Novagold’s primary asset is a 50% interest in Donlin Gold, the world’s largest gold project in development. The Alaskan deposit is expected to produce 1.5 million ounces of gold per year for the first five years and average 1.1 million per year for the remainder of its estimated 27-year lifespan, making it the world’s largest gold producer.


Permitting for the mine recently began in the third quarter of 2012 and will cost the company an estimated $15 million for full-year 2013.


Its second asset is a 50% interest in Galore Creek, a copper, gold and silver project located in northwestern British Columbia, Canada and began in 2007. Expenditures at that project totaled are expected to be total $8.0 million for 2013.

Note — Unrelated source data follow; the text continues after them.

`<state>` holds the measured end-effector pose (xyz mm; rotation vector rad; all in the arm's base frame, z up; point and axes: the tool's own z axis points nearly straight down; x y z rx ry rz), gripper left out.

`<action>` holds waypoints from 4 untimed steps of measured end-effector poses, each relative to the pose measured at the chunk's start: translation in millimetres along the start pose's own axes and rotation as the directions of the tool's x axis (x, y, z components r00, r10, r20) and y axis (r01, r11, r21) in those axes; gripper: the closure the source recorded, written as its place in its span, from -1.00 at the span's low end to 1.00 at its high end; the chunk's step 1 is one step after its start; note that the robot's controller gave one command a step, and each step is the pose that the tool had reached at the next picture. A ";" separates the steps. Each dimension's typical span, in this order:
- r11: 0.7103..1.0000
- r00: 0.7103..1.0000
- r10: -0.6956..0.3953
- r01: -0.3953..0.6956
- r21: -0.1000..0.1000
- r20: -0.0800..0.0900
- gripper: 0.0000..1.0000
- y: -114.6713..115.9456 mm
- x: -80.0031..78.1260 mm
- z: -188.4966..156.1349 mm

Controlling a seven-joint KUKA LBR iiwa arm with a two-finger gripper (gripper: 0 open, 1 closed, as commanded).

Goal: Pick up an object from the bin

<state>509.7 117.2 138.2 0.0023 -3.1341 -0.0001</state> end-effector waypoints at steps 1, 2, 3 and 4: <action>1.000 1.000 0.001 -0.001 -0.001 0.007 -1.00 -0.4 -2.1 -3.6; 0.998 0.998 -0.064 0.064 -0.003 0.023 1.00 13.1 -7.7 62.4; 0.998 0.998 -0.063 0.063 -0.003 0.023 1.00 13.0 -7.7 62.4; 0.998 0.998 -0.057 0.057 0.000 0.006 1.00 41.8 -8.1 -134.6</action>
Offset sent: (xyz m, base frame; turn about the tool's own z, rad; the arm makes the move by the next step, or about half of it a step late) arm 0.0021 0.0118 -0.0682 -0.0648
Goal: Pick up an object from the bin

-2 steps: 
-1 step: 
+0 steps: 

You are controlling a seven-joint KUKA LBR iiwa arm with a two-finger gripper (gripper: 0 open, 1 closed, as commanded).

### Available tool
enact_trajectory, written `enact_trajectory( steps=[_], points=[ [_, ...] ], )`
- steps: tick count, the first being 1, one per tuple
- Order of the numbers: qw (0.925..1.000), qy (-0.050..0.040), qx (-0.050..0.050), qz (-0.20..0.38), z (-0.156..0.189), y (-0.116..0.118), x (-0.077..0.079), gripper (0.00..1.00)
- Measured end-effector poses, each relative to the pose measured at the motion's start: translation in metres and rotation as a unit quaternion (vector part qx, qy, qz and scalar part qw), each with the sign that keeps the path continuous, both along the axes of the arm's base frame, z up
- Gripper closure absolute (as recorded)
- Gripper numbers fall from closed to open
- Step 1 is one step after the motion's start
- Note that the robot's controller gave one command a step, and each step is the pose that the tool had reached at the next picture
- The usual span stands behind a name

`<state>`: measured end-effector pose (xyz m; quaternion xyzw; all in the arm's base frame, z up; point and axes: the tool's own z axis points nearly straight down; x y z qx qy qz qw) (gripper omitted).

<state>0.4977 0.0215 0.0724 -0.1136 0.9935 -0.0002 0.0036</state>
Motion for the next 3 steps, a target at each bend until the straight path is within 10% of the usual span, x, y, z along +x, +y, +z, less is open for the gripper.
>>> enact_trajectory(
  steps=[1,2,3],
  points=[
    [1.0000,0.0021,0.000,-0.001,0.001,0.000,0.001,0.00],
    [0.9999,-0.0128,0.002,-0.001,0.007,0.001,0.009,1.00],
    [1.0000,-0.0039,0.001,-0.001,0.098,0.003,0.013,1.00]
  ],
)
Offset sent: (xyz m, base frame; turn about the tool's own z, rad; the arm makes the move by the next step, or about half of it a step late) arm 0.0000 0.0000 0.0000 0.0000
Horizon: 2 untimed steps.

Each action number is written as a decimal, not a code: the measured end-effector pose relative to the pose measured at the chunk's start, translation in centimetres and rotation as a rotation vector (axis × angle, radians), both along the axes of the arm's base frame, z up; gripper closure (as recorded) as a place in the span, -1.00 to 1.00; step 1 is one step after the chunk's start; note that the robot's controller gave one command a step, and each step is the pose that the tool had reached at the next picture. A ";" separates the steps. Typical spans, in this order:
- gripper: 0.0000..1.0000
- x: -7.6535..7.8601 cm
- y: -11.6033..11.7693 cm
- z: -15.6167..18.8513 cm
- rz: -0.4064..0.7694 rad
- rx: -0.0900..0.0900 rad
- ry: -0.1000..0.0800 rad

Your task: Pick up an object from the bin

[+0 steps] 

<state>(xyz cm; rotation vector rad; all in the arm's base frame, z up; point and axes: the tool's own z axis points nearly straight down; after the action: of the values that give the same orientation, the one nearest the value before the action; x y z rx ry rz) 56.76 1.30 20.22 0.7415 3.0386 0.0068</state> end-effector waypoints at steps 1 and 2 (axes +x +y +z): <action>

With a cash balance of $216 million, the company confirmed in its third quarter report that it has sufficient resources to fund both the Donlin Gold project’s permitting process and operations at Galore Creek, and repay its convertible notes.


In the third quarter Novagold recorded a net loss of $20.7 million, or $0.07 per basic and diluted share, compared to a net loss of $21.5 million, or $0.08 per basic and diluted share a year prior.


Yamana Gold Inc. (AUY)


Klarman holds 3,255,500 shares of Yamana which he bought in the second quarter when the price averaged $12, but hit a multi-year low of $8.55 in June.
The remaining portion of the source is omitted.